About this exercise:
Filter the listing so that only lines with the word "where" remain.

Given records:
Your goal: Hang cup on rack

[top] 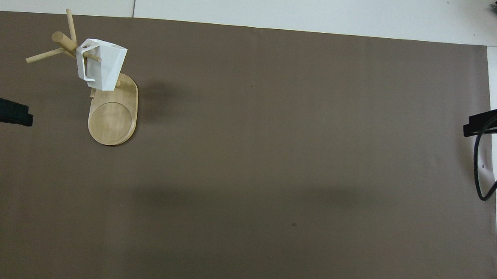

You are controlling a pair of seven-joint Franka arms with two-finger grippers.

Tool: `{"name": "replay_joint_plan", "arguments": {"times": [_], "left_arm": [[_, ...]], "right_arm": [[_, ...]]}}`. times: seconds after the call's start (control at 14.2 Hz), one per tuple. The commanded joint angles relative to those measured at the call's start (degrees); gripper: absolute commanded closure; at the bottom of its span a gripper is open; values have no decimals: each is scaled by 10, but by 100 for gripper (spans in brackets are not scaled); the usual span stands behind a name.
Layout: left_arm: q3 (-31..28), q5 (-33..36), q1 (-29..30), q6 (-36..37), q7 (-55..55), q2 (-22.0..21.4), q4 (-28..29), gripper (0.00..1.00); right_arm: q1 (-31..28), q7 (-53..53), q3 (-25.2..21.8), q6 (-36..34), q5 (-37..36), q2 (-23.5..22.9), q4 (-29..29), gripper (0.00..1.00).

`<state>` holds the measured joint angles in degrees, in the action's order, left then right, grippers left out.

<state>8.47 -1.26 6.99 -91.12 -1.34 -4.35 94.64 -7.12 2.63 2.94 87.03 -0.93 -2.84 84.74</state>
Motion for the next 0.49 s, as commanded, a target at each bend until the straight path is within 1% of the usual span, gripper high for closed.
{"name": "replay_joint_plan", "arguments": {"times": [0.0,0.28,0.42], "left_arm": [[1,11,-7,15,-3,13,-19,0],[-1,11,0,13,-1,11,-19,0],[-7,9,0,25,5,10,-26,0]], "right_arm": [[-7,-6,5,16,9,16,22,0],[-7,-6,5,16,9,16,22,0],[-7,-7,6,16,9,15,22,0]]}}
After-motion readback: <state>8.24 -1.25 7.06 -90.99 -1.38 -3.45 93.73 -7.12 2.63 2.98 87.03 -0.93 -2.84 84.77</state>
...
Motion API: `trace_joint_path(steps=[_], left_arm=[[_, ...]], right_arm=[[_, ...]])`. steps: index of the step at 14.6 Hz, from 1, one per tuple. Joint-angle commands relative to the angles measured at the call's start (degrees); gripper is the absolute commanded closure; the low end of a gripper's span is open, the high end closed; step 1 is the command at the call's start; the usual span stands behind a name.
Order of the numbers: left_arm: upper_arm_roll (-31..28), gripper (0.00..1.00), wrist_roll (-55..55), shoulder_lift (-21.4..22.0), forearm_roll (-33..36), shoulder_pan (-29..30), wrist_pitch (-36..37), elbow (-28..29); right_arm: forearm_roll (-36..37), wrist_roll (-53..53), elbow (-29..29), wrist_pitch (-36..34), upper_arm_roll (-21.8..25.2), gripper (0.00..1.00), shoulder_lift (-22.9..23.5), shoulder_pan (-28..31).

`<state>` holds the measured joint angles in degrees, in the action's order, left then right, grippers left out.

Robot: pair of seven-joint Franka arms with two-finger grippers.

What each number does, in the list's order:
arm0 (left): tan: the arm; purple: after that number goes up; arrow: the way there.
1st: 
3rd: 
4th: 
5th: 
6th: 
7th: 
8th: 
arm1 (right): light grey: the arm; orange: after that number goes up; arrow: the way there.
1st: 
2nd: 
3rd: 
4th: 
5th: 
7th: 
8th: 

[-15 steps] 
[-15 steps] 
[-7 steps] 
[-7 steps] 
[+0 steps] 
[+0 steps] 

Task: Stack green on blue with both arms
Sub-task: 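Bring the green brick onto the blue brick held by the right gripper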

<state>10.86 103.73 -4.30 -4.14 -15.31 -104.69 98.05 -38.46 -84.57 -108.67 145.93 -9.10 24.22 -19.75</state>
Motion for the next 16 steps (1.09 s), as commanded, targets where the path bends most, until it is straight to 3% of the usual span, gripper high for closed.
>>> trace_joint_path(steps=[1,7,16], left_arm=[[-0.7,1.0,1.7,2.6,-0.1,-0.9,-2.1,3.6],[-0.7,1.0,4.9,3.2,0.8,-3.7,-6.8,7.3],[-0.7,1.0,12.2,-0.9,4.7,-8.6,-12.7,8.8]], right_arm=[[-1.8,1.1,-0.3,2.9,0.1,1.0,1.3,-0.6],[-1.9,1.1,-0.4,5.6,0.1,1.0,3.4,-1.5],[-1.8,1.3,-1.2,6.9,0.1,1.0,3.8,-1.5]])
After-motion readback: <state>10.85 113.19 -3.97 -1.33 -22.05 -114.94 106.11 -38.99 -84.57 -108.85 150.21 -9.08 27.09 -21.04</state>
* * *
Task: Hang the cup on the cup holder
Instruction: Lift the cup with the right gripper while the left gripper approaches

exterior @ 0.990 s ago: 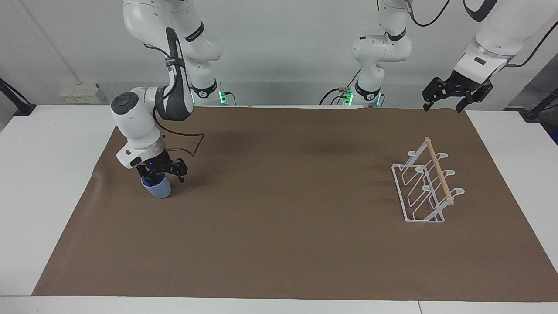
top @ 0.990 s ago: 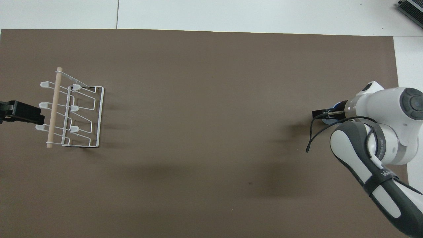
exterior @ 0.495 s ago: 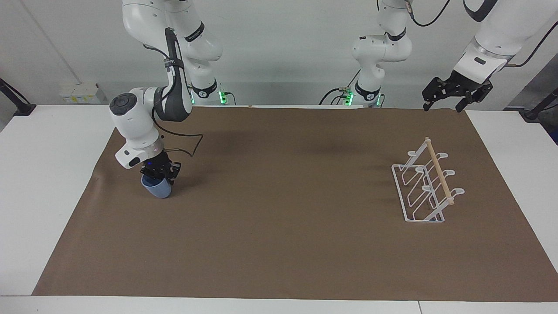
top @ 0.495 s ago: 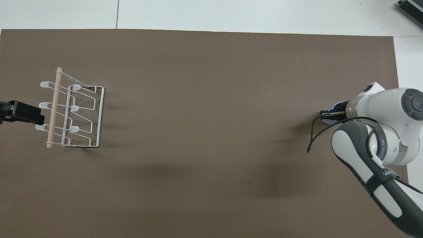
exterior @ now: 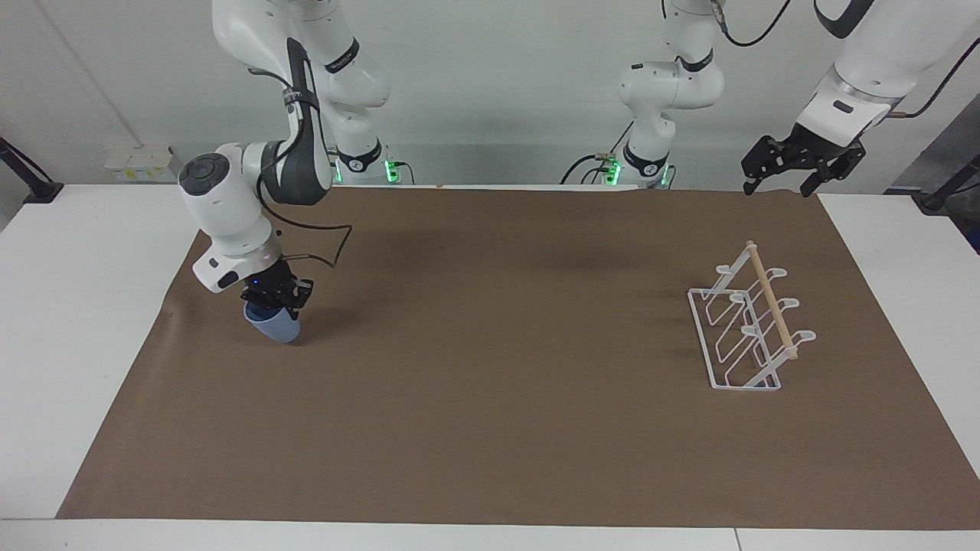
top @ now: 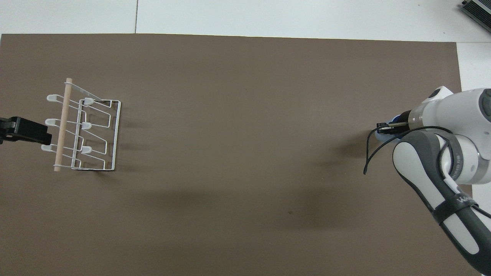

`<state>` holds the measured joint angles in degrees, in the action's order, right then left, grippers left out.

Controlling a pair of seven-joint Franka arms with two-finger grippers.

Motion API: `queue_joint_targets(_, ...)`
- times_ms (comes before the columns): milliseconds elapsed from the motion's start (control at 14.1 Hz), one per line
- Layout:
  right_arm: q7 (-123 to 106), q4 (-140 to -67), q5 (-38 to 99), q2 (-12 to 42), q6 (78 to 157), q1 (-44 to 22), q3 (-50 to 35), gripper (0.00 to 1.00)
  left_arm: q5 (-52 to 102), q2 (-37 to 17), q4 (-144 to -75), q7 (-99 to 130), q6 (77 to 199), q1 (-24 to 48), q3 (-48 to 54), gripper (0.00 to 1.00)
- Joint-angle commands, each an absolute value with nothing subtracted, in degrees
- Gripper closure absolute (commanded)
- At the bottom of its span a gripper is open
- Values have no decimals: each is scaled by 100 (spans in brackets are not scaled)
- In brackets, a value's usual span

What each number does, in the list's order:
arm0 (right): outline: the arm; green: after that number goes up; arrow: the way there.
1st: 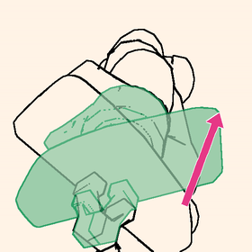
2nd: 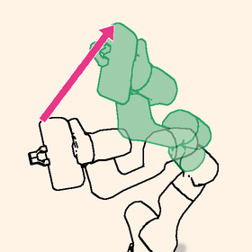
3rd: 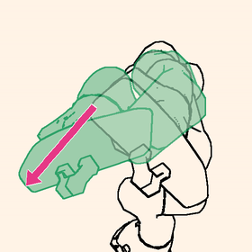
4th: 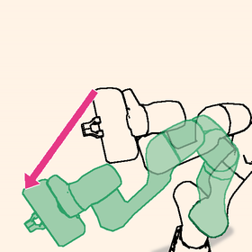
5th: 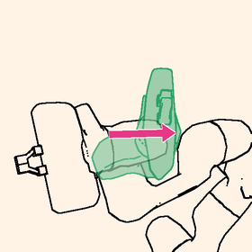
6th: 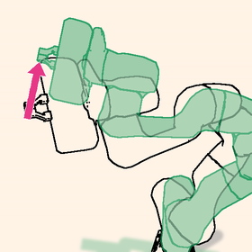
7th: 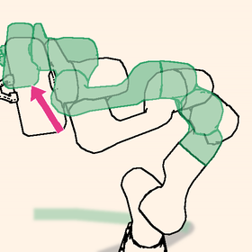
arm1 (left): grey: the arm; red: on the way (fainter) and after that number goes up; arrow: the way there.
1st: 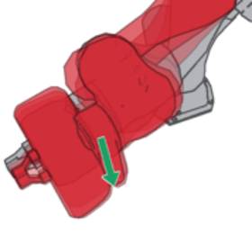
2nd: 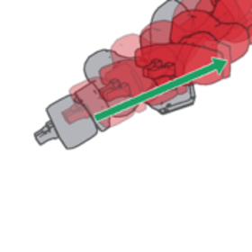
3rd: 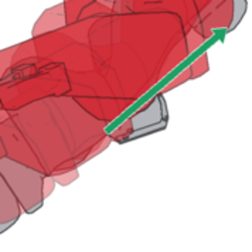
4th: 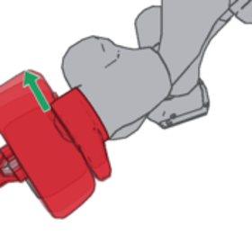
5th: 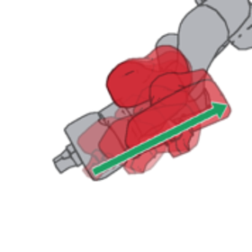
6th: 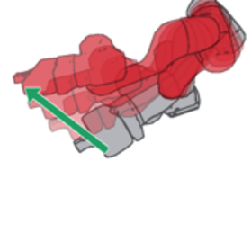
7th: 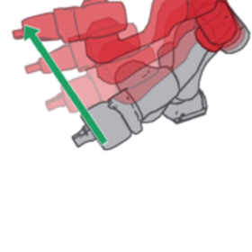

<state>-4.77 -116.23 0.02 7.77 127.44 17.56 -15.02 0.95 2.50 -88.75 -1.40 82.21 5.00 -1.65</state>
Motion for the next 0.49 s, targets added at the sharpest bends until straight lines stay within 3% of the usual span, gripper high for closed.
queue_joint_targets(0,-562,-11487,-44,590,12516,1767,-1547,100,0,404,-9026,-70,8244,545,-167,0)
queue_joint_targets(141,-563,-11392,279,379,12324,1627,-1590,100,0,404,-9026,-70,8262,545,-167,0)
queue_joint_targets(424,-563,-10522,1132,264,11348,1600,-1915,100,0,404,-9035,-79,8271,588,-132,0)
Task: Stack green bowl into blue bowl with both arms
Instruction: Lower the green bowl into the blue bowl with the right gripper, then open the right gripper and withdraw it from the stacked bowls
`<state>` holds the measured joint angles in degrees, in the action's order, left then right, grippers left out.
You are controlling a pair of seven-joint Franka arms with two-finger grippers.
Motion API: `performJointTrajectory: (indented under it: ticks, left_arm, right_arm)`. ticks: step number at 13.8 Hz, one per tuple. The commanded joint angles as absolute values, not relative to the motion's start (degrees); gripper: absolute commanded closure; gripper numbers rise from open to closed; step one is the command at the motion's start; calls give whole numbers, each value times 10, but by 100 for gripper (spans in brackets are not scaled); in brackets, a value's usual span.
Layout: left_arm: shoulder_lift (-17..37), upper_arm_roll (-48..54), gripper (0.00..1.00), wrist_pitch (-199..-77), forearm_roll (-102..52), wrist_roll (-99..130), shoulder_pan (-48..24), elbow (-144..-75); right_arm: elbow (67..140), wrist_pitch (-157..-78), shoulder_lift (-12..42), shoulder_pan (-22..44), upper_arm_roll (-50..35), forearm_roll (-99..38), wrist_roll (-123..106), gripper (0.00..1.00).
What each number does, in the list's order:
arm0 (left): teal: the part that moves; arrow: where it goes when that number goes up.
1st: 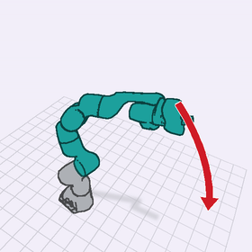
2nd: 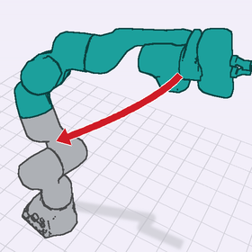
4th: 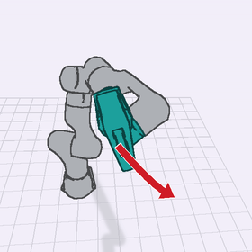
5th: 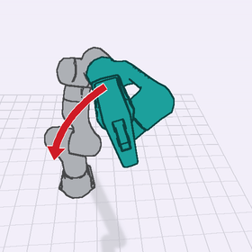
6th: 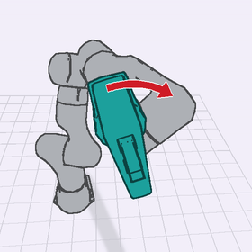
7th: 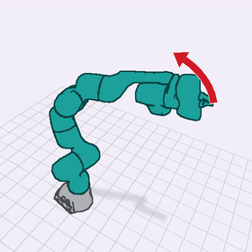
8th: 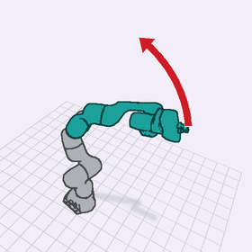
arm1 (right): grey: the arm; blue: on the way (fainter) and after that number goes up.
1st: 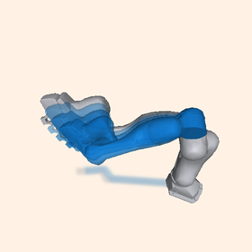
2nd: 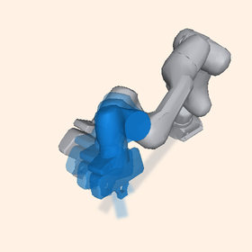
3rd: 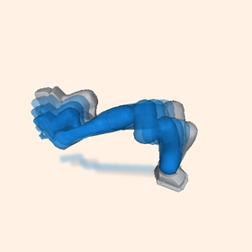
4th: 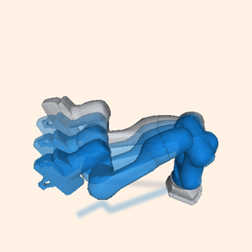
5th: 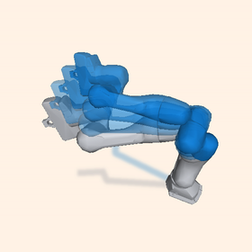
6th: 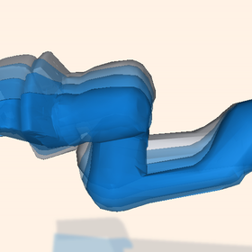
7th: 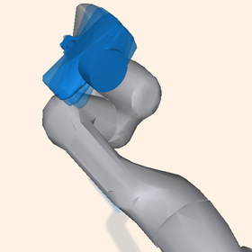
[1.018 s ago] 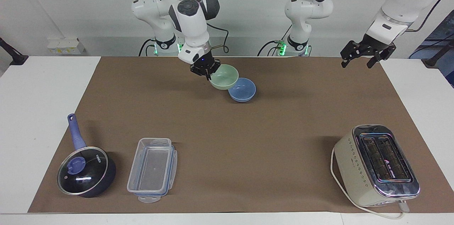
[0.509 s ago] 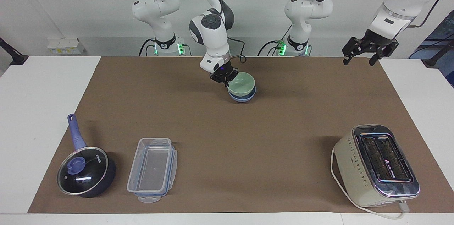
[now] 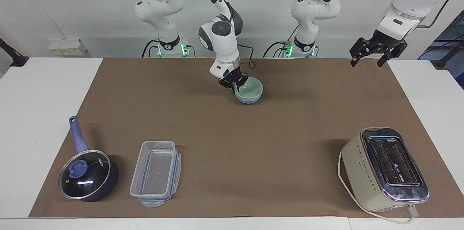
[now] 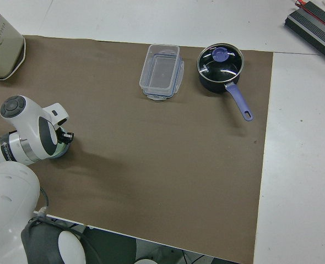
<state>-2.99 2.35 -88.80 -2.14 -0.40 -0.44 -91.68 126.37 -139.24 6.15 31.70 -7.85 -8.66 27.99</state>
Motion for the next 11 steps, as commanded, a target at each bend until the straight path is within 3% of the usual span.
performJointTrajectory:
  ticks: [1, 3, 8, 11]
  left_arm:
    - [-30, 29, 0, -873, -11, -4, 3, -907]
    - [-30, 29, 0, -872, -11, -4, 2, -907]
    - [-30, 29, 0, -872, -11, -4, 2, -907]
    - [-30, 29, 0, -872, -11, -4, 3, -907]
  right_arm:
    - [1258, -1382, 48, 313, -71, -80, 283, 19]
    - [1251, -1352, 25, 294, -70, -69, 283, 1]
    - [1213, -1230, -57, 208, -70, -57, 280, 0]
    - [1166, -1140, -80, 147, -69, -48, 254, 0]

Exercise output:
Motion for the next 16 steps (1.09 s), as commanded, targets where the path bends most, until it is straight to 3% of the usual span, gripper high for closed.
arm0 (left): teal: the part that moves; arrow: where it goes when that number goes up.

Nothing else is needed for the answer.